* **REQUIREMENT**: Taking the entries below from the top, restate each line exactly and end with the line containing "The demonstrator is".
Segment Open
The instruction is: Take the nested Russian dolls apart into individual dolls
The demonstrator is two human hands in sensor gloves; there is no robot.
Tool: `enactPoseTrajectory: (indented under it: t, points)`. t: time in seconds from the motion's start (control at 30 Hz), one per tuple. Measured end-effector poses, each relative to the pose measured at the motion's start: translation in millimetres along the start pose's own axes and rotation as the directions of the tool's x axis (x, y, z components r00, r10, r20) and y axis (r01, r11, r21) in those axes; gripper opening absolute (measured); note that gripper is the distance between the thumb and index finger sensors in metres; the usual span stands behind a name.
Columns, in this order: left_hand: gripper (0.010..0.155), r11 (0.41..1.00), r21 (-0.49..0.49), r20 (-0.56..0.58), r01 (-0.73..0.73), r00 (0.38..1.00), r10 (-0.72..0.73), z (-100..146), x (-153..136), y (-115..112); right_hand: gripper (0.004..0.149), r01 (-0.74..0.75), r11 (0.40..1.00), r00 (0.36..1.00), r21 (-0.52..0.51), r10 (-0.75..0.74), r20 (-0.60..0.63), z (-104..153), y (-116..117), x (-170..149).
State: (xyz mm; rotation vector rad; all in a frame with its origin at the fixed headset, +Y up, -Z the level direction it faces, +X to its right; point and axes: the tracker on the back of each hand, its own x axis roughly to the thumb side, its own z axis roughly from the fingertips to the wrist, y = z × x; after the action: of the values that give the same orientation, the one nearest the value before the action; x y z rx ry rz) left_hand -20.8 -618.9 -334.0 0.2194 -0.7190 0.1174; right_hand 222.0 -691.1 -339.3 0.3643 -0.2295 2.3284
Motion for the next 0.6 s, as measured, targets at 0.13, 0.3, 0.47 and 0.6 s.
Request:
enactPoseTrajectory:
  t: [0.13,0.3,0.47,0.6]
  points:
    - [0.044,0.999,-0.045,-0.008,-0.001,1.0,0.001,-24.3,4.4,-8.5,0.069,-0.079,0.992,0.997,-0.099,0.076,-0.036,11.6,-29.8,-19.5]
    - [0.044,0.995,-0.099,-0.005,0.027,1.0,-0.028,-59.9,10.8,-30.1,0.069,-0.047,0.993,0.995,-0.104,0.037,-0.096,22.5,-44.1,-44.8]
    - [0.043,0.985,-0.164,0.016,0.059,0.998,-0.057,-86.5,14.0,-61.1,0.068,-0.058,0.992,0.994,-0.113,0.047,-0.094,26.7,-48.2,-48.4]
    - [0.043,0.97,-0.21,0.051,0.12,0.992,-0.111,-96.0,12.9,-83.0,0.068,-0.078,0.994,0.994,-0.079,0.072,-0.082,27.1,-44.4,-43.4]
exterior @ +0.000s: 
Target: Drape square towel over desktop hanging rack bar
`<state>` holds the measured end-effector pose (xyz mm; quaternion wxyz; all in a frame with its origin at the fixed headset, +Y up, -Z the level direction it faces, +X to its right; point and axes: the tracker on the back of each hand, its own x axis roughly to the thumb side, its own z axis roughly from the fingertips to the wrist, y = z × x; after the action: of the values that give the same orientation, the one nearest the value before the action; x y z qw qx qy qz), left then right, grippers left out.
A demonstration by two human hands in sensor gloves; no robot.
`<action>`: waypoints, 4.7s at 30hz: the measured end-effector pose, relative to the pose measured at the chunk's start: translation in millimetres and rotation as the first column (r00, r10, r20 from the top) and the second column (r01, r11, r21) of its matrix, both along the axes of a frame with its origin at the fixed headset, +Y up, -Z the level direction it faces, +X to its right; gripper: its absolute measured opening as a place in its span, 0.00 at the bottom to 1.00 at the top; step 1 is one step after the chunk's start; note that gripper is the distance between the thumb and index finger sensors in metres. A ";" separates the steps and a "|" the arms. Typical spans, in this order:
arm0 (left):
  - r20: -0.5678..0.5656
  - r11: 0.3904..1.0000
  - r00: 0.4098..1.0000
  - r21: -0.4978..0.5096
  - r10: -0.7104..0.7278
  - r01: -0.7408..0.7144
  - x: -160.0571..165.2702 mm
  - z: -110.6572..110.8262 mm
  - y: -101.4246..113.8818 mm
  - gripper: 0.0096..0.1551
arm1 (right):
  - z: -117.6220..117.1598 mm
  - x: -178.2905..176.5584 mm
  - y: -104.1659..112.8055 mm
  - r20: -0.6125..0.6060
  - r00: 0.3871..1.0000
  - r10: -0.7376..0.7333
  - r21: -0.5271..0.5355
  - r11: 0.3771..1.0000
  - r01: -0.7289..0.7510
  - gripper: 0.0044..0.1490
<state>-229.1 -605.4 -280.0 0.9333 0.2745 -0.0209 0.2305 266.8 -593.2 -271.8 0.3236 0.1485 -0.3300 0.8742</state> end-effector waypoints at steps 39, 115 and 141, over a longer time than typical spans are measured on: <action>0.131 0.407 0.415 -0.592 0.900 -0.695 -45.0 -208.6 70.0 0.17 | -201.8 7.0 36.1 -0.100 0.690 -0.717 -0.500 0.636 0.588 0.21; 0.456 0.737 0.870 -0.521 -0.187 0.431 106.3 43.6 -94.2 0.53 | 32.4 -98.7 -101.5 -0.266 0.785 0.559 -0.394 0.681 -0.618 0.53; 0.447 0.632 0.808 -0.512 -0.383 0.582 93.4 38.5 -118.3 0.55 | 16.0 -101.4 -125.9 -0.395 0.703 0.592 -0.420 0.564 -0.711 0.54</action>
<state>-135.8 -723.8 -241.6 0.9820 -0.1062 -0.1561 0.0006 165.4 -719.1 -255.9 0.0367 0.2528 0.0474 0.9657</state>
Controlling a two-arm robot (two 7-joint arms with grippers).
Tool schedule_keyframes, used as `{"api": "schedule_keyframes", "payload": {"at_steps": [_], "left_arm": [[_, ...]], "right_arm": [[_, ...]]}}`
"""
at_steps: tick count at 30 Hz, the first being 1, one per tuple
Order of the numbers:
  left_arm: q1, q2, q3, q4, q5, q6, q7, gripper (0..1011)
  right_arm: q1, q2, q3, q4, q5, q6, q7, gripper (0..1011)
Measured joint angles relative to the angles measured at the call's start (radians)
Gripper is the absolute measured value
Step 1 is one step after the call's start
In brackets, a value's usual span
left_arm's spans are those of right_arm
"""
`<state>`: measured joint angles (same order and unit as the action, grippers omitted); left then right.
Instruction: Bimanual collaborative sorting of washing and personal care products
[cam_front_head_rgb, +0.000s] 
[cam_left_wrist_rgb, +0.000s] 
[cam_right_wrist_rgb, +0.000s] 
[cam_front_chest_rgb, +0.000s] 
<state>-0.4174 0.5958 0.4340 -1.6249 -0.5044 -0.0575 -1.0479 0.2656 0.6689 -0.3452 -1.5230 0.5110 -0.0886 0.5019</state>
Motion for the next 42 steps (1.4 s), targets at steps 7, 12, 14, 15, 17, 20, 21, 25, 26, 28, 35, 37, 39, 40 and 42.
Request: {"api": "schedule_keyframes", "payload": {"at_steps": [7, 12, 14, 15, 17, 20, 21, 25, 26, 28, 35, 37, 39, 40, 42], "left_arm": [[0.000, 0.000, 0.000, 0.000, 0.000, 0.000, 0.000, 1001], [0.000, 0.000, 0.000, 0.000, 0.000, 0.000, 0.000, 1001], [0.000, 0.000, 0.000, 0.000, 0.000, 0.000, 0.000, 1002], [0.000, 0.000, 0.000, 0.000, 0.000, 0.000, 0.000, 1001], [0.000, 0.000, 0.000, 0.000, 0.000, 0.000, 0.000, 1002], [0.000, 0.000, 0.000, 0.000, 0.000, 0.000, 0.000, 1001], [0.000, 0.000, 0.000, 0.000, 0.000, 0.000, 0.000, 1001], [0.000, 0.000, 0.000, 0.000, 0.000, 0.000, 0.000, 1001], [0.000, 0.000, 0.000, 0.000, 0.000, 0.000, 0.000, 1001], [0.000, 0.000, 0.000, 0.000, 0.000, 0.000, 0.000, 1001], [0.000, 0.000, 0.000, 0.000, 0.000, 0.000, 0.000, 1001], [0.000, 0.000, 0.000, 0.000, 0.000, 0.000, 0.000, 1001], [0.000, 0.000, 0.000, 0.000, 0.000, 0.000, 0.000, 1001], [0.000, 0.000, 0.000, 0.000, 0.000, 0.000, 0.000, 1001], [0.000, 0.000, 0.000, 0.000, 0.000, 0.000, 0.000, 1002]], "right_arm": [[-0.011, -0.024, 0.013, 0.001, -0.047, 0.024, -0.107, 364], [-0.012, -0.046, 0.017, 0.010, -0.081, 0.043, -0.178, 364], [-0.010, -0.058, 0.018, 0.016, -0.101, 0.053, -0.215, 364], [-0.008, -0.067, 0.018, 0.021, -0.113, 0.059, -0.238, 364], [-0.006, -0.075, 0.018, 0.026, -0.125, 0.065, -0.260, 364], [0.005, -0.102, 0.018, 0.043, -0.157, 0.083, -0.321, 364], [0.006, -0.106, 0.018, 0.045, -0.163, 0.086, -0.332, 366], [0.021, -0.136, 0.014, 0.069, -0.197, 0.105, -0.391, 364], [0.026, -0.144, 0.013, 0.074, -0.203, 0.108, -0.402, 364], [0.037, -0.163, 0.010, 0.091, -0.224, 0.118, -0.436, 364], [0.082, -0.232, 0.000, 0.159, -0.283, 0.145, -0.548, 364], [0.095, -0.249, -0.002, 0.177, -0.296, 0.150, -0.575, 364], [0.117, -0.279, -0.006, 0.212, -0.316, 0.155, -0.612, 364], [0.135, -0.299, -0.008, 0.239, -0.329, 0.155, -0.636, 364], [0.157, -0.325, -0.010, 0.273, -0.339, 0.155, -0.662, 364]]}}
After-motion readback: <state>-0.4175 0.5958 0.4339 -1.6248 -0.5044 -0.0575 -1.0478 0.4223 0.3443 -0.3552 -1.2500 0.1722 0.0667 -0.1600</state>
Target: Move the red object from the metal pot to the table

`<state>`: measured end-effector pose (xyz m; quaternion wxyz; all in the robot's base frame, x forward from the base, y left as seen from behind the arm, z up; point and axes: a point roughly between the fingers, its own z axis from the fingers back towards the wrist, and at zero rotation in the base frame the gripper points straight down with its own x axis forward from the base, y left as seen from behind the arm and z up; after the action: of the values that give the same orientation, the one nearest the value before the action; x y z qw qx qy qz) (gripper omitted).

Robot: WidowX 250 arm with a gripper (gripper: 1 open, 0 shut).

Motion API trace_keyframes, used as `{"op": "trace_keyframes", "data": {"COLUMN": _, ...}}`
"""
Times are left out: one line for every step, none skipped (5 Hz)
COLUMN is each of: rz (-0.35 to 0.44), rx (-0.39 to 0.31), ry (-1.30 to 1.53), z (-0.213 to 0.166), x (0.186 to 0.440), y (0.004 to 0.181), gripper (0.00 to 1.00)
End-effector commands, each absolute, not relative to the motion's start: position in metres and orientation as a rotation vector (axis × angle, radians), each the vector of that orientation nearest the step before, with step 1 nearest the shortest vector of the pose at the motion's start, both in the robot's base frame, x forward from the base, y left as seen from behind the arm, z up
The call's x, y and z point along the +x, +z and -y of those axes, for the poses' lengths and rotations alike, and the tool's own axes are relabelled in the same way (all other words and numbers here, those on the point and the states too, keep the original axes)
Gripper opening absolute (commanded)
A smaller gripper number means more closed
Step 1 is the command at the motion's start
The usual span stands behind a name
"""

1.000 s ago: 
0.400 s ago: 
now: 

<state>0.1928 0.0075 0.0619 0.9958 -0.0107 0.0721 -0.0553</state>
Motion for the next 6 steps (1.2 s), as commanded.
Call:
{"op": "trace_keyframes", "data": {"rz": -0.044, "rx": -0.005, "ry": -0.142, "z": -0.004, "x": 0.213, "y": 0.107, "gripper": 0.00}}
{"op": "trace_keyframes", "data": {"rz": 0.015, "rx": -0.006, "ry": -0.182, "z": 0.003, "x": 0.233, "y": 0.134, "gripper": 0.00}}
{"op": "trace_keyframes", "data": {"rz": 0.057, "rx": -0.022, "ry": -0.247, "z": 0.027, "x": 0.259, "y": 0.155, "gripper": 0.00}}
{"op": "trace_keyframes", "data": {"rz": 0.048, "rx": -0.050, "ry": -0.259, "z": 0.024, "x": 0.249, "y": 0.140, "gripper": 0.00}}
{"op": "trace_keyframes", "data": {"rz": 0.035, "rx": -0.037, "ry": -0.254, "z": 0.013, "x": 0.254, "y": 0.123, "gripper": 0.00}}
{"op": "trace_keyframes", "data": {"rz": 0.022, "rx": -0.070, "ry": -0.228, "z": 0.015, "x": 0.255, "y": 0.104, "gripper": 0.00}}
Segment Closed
* **SOLUTION TO THIS PROBLEM**:
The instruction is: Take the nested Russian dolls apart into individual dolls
The demonstrator is two human hands in sensor gloves; there is no robot.

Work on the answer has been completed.